Danube Water Transport Can Be Green
Vienna, 11 March 2008 - The first-ever `Joint Statement on Guiding Principles for the Development of Inland Navigation and Environmental Protection in the Danube River Basin´ was launched today. The interdisciplinary process to create the Joint Statement was led by the ICPDR, the Danube Commission on Navigation and the International Commission for the Sava River Basin.
Vienna, 11 March 2008 - The first-ever `Joint Statement on Guiding Principles for the Development of Inland Navigation and Environmental Protection in the Danube River Basin´ was launched today.
The interdisciplinary process to create the Joint Statement was led by the Vienna-based International Commission for the Protection of the Danube River (ICPDR), the Budapest-based Danube Commission on Navigation and the Zagreb-based International Commission for the Sava River Basin (a Danube sub-basin). Over 50 stakeholders including 12 basin governments and 22 industry and environmental interest groups also participated in the year-long process.

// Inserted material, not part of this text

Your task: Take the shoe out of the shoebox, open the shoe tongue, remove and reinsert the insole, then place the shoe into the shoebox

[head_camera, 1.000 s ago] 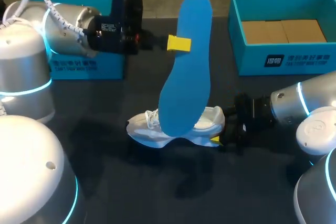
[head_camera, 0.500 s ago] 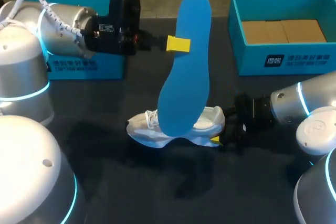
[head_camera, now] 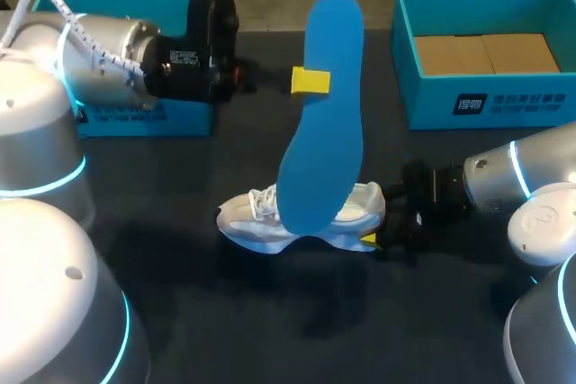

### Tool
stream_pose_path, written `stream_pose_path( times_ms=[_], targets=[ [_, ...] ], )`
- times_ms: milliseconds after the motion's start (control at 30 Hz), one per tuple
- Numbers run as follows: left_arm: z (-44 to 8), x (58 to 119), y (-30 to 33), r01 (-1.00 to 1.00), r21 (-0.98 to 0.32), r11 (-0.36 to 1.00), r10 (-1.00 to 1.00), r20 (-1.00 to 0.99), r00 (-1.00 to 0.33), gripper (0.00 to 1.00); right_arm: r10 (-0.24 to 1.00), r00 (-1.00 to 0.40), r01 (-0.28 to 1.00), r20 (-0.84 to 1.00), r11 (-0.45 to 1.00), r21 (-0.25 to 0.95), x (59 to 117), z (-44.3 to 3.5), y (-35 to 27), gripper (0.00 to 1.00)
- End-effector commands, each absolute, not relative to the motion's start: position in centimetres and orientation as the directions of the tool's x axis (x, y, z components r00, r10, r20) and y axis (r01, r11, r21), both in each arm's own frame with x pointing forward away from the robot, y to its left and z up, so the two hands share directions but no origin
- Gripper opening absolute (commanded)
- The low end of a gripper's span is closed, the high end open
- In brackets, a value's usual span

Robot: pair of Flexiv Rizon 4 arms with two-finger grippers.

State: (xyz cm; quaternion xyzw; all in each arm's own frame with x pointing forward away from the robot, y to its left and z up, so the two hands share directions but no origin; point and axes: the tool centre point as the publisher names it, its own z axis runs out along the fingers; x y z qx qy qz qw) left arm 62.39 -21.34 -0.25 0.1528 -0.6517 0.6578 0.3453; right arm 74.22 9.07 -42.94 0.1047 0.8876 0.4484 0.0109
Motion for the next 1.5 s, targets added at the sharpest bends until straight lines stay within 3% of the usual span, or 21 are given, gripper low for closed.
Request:
stream_pose_path(
  times_ms=[33, 400, 833, 1267, 1300, 1333, 1500],
  targets=[
    [-1.0, 60.4, -21.0, -0.66, -0.749, 0.063, 0.238, 0.654, -0.718, 0.0, 0.197, -0.978, 0.177, 0.074, 0.578, 0.797, 74.1, -43.2, 9.3, 0.0],
    [-2.0, 59.2, -20.1, -0.689, -0.725, 0.002, 0.26, 0.665, -0.7, 0.0, 0.197, -0.978, 0.177, 0.074, 0.578, 0.797, 74.1, -43.2, 9.3, 0.0],
    [-0.8, 58.2, -21.1, -0.77, -0.637, 0.042, 0.343, 0.733, -0.588, 0.0, 0.197, -0.978, 0.177, 0.074, 0.578, 0.797, 74.1, -43.2, 9.3, 0.0],
    [-0.5, 57.9, -21.1, -0.769, -0.638, 0.047, 0.309, 0.741, -0.596, 0.0, 0.197, -0.978, 0.177, 0.074, 0.578, 0.797, 74.1, -43.2, 9.3, 0.0],
    [-0.5, 57.9, -21.1, -0.769, -0.638, 0.047, 0.309, 0.741, -0.596, 0.0, 0.197, -0.978, 0.177, 0.074, 0.578, 0.797, 74.1, -43.2, 9.3, 0.23],
    [-0.5, 57.9, -21.1, -0.769, -0.638, 0.047, 0.309, 0.741, -0.596, 0.0, 0.197, -0.978, 0.177, 0.074, 0.578, 0.797, 74.1, -43.2, 9.3, 0.99],
    [-0.5, 57.9, -21.1, -0.769, -0.638, 0.047, 0.309, 0.741, -0.596, 0.0, 0.197, -0.978, 0.177, 0.074, 0.578, 0.797, 74.1, -43.2, 9.3, 1.0]
  ],
)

Participants generated a common understanding about the protection of the riverine environment and the necessary conditions for developing sustainable inland navigation in an intact riverine landscape. This includes how to maintain the existing infrastructure such as the navigation channel, sluices and ports and how to improve navigation without causing conflicts.
“One major result is that all participants – from developers to conservationists -- agreed that inland navigation, if done properly, can be a sustainable mode of transport,” said Milovan Bozinovic, President of the Danube Commission. “Another is that the Statement provides a set of principles, again agreed by all, that guide how the development of navigation projects can and should be done properly,” added Dejan Komatina, Secretary of the Sava Commission.
One key principle is the need for an interdisciplinary planning process from the beginning of a project that includes: environment, water management and transport ministries; scientists in river engineering, navigation, ecology, spatial planning, tourism and economics; and other stakeholders such as environmental NGOs and the private sector. Other principles include minimizing the impacts of engineering interventions, using non-structural measures (e.g. improved fleets, technologies and information systems) and applying environmental impact assessments with public input.
The initiation of the Joint Statement was driven by concerns that some planned Danube navigation projects could conflict with the EU Water Framework Directive -- water protection legislation that obliges EU Member States to reach a `good´ status for all European waters by 2015 – and the desire to improve the navigation conditions on the Danube. In 2004, the ICPDR’s `Danube River Basin Analysis´ had identified past alterations caused by navigation as one of the factors behind overall ecological status degradation in the basin.
There was further concern about EU plans to make the Danube a major transport corridor under EU Trans-European Transport (TEN-T) guidelines. The plans were intended to provide a sustainable solution to commercial transport, especially road transit, along the Danube corridor which had increased by over 100 per cent in nearly all Danube countries in the last decade. The plans, however, also drove a wave of proposals for investments in new waterway infrastructure in the Danube Basin, and increasing concern over their potential impact on the river ecology.
In response, the Joint Statement further recognizes the need to abide by the Water Framework Directive, in particular the `river basin management plans´ for the Danube and Sava basins to be prepared by 2009. These plans will include measures to protect and restore aquatic ecological systems and to reduce the negative past and potential impacts from navigation development.
“Once a decision-maker or a water manager in the Danube Basin reads this guide before starting a new navigation project, then he or she will realize that having a multi-use river system that benefits ships, people and ecology is both possible and obligatory,” said ICPDR Executive Secretary Philip Weller “And while this Joint Statement was created for Danube users, we believe that its comprehensiveness, scope and principles are applicable and valuable anywhere in the world.”